> _Requirement_:
Within the listing below, the lines containing "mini" are to be counted. Give the number only.

> _Raw data_:
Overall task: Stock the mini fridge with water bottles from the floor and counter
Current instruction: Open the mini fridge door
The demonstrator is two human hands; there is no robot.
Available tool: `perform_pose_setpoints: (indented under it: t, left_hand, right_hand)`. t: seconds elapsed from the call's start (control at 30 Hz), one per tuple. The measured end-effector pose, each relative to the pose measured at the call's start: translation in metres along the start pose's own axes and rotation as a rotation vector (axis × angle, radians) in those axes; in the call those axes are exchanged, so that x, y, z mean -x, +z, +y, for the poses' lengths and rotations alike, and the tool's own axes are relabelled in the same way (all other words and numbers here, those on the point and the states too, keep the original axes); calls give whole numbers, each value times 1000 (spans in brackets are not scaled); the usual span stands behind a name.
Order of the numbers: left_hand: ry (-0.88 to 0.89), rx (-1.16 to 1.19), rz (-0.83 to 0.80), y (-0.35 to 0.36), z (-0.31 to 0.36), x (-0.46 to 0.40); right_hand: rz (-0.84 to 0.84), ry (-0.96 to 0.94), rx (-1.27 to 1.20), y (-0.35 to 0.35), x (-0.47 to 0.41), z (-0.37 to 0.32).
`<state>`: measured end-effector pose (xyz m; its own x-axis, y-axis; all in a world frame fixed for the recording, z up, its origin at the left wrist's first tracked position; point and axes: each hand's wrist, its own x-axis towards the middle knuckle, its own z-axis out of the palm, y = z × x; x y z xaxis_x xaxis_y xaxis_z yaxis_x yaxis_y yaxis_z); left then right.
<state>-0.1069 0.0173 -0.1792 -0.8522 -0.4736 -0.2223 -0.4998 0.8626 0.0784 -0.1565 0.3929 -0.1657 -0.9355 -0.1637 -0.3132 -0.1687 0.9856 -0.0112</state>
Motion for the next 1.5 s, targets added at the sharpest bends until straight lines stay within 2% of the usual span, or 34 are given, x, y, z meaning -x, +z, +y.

> _Response for this exercise_:
2